FAIRVISOR
Response Headers
Header presence depends on decision path and limiter result. Not every response contains all headers.
Rate-limit headers
| Header | Present when | Notes |
|---|---|---|
RateLimit-Limit | Limiter returns limit | Algorithm-dependent |
RateLimit-Remaining | Limiter returns remaining | Algorithm-dependent |
RateLimit-Reset | Limiter returns reset or retry_after | Fallback 1 in some limiter paths |
RateLimit | A limiter result exists | Structured: "<policy_or_rule>";r=<remaining>;t=<reset> |
Fairvisor follows the standard RateLimit* header model from:
- https://datatracker.ietf.org/doc/draft-ietf-httpapi-ratelimit-headers/
- https://datatracker.ietf.org/doc/draft-polli-ratelimit-headers/
Reject headers
| Header | Present when |
|---|---|
Retry-After | Reject decisions |
Retry-After includes deterministic per-identity jitter and is not runtime-configurable.

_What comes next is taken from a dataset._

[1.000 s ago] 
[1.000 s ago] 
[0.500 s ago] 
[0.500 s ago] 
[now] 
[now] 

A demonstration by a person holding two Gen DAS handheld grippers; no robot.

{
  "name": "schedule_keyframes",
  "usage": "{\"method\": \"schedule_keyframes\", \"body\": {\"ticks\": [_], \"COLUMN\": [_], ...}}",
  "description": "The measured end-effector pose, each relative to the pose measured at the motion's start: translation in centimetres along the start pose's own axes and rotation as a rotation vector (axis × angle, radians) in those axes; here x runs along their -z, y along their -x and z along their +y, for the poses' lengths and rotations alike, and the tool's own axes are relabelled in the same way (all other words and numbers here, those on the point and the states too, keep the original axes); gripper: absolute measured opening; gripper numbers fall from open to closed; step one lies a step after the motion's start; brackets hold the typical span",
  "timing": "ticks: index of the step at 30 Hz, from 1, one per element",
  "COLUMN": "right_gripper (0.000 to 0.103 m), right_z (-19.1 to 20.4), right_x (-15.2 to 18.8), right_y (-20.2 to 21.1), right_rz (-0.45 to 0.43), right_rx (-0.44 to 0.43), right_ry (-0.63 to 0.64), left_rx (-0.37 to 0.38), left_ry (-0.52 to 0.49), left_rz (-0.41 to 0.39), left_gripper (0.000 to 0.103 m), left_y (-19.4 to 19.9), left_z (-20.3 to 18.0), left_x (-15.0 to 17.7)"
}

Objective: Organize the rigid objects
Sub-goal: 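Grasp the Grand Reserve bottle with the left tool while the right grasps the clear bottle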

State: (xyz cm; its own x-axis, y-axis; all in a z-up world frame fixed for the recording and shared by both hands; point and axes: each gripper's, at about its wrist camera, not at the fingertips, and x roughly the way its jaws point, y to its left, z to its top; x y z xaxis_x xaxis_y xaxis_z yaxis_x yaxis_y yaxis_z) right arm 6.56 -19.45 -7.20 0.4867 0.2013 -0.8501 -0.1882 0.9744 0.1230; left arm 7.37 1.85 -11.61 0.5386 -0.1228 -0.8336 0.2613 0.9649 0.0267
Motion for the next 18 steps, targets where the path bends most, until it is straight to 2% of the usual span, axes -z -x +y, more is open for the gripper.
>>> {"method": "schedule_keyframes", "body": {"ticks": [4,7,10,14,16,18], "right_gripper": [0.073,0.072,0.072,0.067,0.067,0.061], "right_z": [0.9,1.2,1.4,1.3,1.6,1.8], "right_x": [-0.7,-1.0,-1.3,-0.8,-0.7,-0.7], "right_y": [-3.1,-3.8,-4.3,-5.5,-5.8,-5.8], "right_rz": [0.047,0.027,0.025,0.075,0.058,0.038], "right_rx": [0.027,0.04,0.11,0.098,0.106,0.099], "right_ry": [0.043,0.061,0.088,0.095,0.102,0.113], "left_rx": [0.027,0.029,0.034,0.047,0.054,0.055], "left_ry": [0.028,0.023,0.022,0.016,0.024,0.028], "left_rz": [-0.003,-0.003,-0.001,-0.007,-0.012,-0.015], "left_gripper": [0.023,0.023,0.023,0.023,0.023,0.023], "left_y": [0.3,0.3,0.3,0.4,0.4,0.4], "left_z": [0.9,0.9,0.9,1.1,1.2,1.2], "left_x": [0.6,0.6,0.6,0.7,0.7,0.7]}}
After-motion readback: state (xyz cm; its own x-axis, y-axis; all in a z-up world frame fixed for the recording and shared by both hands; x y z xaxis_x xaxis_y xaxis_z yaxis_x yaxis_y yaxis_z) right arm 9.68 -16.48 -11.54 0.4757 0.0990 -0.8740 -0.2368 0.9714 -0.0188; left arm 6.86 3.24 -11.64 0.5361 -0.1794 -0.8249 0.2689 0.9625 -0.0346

X-Fairvisor-Policy, X-Fairvisor-Rule, and the reject reason are emitted in debug-session headers only (as X-Fairvisor-Debug-Policy, X-Fairvisor-Debug-Rule, X-Fairvisor-Debug-Reason). See Debug Session.
Advisory headers
| Header | Present when |
|---|---|
X-Fairvisor-Warning | Non-blocking warning paths (budget_warn, budget_throttle, loop_warn) |
X-Fairvisor-Loop-Count | Loop detector emits loop metadata |
Debug headers
Debug headers are available only on requests that carry a valid signed debug cookie. Set FAIRVISOR_DEBUG_SESSION_SECRET and call POST /v1/debug/session to obtain one.
| Header | Notes |
|---|---|
X-Fairvisor-Decision | Effective decision action |
X-Fairvisor-Mode | enforce or shadow |
X-Fairvisor-Latency-Us | Decision latency in microseconds |
X-Fairvisor-Debug-Decision | Same as above (verbose form) |
X-Fairvisor-Debug-Mode | Same as above (verbose form) |
X-Fairvisor-Debug-Reason | Internal reject reason |
X-Fairvisor-Debug-Policy | Policy ID that triggered the decision |
X-Fairvisor-Debug-Rule | Rule name that triggered the decision |
X-Fairvisor-Debug-Latency-Us | Same as above (verbose form) |
X-Fairvisor-Debug-Matched-Policies | Number of policies evaluated |
X-Fairvisor-Debug-Descriptor-* | Per-descriptor key/value pairs (up to 16) |
See Debug Session.
Notes on token headers
Some docs/examples may show additional token-specific headers such as X-Fairvisor-TPD-Remaining. Treat those as implementation-dependent unless explicitly documented by your running version.
Shadow mode
In shadow mode, would-reject decisions are converted to allow. Reject-specific response headers are suppressed for the client path.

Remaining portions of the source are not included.